ActiveRecord Refactoring

Starting Monday I'll be working for myself and one of the things I'm
looking forward to is working on ActiveRecord more. I've written and
released some ActiveRecord extensions/plugins [0] and as well as
posted some thoughts on ActiveRecord's modularity [1]. With this in
mind I want to work up a patch to refactor how ActiveRecord itself
handles queries.

Alot of what I'd like to do is very similar to my approach with better
finder support in ActiveRecord::Extensions [1]
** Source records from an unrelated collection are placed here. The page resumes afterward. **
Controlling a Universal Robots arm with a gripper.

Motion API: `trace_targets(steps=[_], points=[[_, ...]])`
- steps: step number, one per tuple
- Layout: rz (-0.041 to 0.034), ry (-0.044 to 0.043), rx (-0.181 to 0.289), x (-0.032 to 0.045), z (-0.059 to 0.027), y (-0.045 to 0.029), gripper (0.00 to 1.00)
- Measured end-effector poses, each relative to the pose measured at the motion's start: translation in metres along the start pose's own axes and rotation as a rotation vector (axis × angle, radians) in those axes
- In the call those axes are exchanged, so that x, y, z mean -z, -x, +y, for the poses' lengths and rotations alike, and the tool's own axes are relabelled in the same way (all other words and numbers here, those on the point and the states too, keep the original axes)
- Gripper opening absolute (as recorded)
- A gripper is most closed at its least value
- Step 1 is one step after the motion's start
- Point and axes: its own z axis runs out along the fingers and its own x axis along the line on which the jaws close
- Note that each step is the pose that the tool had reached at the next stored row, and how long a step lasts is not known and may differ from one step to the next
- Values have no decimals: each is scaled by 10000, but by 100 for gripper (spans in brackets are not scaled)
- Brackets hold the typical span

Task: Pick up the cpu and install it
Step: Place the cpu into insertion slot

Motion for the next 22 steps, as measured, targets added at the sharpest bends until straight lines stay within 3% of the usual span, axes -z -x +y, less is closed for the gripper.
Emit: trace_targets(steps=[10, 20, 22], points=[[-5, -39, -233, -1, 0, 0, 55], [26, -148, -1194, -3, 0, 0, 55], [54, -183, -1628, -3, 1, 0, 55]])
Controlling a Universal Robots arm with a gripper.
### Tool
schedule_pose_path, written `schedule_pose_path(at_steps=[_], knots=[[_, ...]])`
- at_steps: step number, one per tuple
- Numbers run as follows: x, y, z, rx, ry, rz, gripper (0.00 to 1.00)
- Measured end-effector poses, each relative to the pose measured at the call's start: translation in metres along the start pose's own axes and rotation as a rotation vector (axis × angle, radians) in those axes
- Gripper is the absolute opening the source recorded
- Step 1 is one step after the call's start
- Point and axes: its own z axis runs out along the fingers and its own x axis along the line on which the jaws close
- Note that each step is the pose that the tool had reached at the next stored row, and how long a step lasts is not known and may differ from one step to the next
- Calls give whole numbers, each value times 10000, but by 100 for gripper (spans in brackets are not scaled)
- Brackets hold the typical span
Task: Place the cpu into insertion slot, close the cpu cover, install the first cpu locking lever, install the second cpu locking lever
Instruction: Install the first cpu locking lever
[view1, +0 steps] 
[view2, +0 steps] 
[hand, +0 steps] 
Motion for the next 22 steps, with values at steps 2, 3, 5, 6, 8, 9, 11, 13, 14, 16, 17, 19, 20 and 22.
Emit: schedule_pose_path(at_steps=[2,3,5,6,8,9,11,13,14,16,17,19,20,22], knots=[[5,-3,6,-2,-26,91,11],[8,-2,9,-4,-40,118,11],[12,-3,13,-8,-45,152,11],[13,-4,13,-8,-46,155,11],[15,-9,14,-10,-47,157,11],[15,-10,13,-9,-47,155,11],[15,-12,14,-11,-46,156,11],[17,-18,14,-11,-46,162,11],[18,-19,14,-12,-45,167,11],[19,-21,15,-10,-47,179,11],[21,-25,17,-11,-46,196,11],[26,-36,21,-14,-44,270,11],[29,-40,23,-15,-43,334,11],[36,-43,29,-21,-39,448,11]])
Since now is the time that alot of changes are happening for Rails
2.0... what's the core groups feedback on making query support for
ActiveRecord more modular.

Do you see the current AR implementation limiting what AR can do since
anytime someone needs to add functionality they have to write a plugin
which overrides AR core methods?

In short I think AR would get alot of benefits if AR included things
like declarative style registration of query support.
register GenericQuerySupport, :adapters => :all

This way someone can easily register special functionality for MySQL,
PostgreSQL, MS SQL, Oracle, etc, and release the plugin without
overriding AR. They can just call:
  ActiveRecord::Base.register
PostgreSQLRegexpSupport, :adapters=>:postgresql

Thoughts?

Zach

0 - http://www.continuousthinking.com/tags/arext
1 - http://www.rubyinside.com/advent2006/17-extendingar.html

Starting Monday I'll be working for myself and one of the things I'm
looking forward to is working on ActiveRecord more.

Congratulations, it's a bunch of fun :).

I've written and
released some ActiveRecord extensions/plugins [0] and as well as
posted some thoughts on ActiveRecord's modularity [1]. With this in
mind I want to work up a patch to refactor how ActiveRecord itself
handles queries.

We've spoken about this several times in the past, and it's still one
of our goals for the rails 2.0 release. The query generation code
is kinda ugly, and frankly a lot of it is in the wrong place.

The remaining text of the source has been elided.